And then I heard my mother.  ‘Come home, James,’ she said, ’come home—­it’s true.  I told you you was too hard on them.  Young folks will be young folks, and now, perhaps, our little girl has come to shame instead of being married decent, as she might have been, though Roman.’

Then there was silence for a bit, and then my father says, speaking softer, ‘Tell me again.  I can’t think but what I’m dreaming.’

Then mother says—­’Don’t I tell you she said she’d got the toothache, and she was going to lie down a bit, and I went to take her up some camomiles I’d been hotting, and she wasn’t there, and her bolsters and pillows, poor lamb, made up to pretend she was, and Johnson’s Ben, he see her along of William Birt by the Parson’s Shave with his arm round her—­God forgive them both!’

Then says my father, ‘Here’s an end on’t.  She’s no daughter o’ mine.  If she was to come back to me, I’d turn her out of doors.  Don’t let any one name her name to me never no more.  I hain’t got no daughter,’ he said, ‘and may the Lord—­’

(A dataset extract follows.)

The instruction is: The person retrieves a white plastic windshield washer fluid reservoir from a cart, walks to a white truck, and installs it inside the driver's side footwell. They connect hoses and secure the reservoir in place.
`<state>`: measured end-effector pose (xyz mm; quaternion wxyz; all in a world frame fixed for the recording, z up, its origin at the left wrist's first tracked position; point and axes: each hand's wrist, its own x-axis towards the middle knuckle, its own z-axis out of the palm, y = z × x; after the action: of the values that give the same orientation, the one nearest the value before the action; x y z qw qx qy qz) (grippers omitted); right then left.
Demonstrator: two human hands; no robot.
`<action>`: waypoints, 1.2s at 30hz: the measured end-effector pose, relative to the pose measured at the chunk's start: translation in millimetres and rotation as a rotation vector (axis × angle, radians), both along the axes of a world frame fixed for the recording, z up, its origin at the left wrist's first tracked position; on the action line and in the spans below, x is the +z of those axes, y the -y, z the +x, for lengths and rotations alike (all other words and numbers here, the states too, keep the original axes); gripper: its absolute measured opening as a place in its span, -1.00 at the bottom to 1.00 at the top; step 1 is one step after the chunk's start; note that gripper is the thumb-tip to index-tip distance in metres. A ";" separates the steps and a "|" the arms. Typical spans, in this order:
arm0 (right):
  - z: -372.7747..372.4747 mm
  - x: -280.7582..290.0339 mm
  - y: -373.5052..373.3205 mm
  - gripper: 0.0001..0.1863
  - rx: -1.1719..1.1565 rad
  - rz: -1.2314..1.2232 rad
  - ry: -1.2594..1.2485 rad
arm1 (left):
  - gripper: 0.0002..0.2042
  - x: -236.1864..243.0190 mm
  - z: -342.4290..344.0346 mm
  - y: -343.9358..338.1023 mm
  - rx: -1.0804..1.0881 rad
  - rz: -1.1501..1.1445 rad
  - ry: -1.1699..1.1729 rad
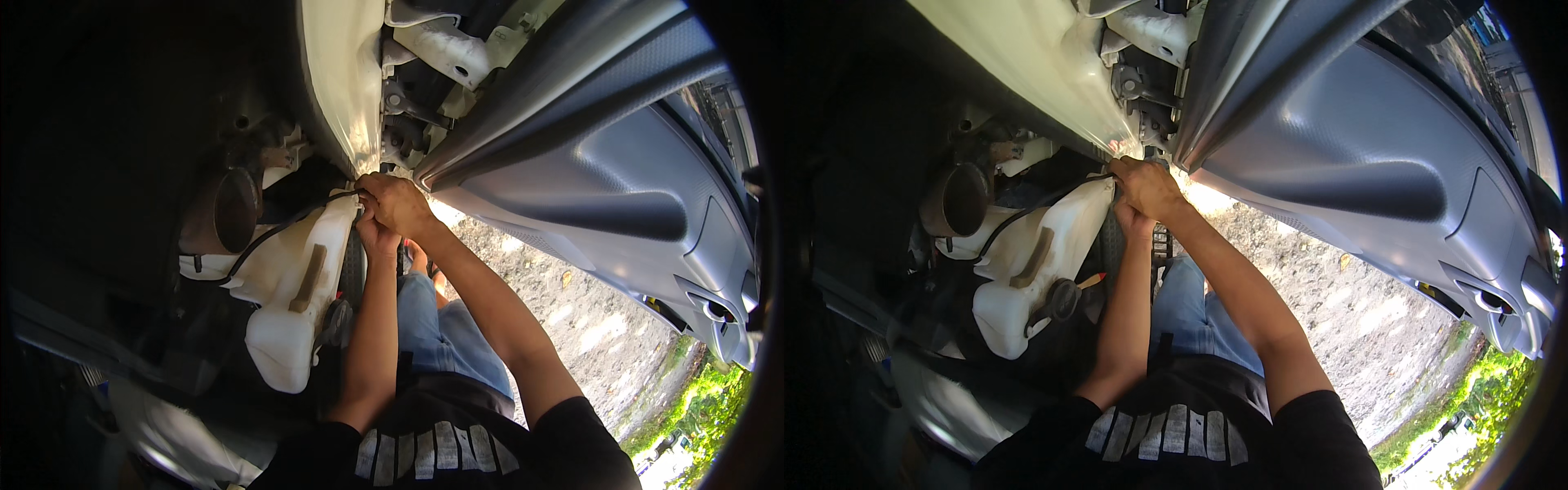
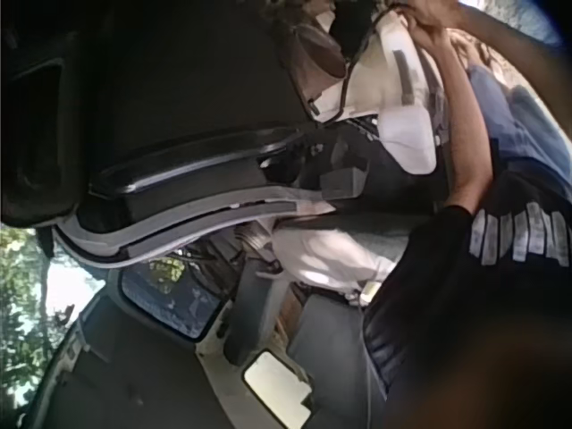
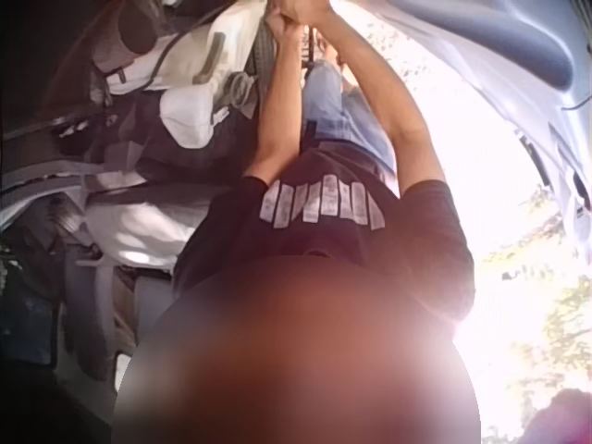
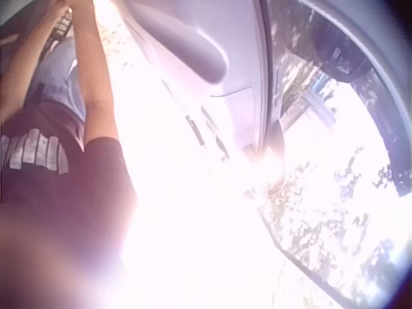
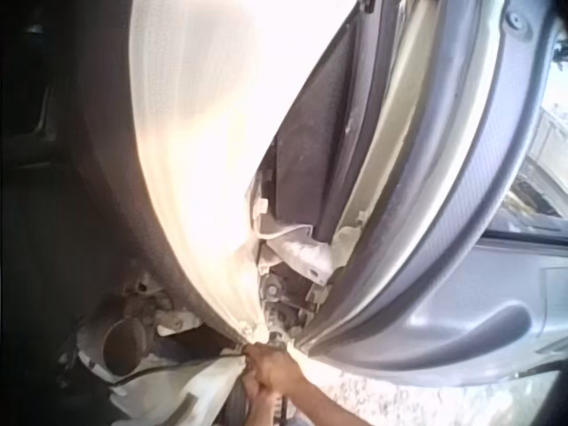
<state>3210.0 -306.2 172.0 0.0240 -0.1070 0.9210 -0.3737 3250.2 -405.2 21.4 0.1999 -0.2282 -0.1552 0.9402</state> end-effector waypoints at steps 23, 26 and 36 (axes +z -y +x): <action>23.5 76.6 -8.9 -0.73 -0.136 -0.529 0.049 | -0.83 23.9 0.6 19.1 -0.046 -0.075 -0.236; 25.9 114.0 0.2 -0.78 -0.106 -0.643 0.110 | -0.84 34.4 14.9 32.4 -0.247 -0.482 -0.068; -10.2 230.9 31.1 -0.64 0.290 -0.503 0.332 | -0.75 187.1 53.1 122.2 0.327 -1.357 0.509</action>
<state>3199.8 -337.3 402.9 0.1995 -0.1771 0.7585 -0.5945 3303.4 -527.4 208.5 -0.1696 -0.4863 0.3864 0.7652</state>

I think my mother put her hands afore his mouth, for he stopped short, and mother, she said—­

’Don’t curse them, James.  You’ll be sorry for it, and they’ll have trouble enough without that.’

And with that father and mother must have gone away, and the other ringers stood talking a bit.

‘She’d best not come back,’ said the leader, John Evans.  ’Out a-gallivanting with a young chap from five to eight as I understand!  What’s the good of coming back?  She’s lost her character, and a gal without a character, she’s like—­like—­’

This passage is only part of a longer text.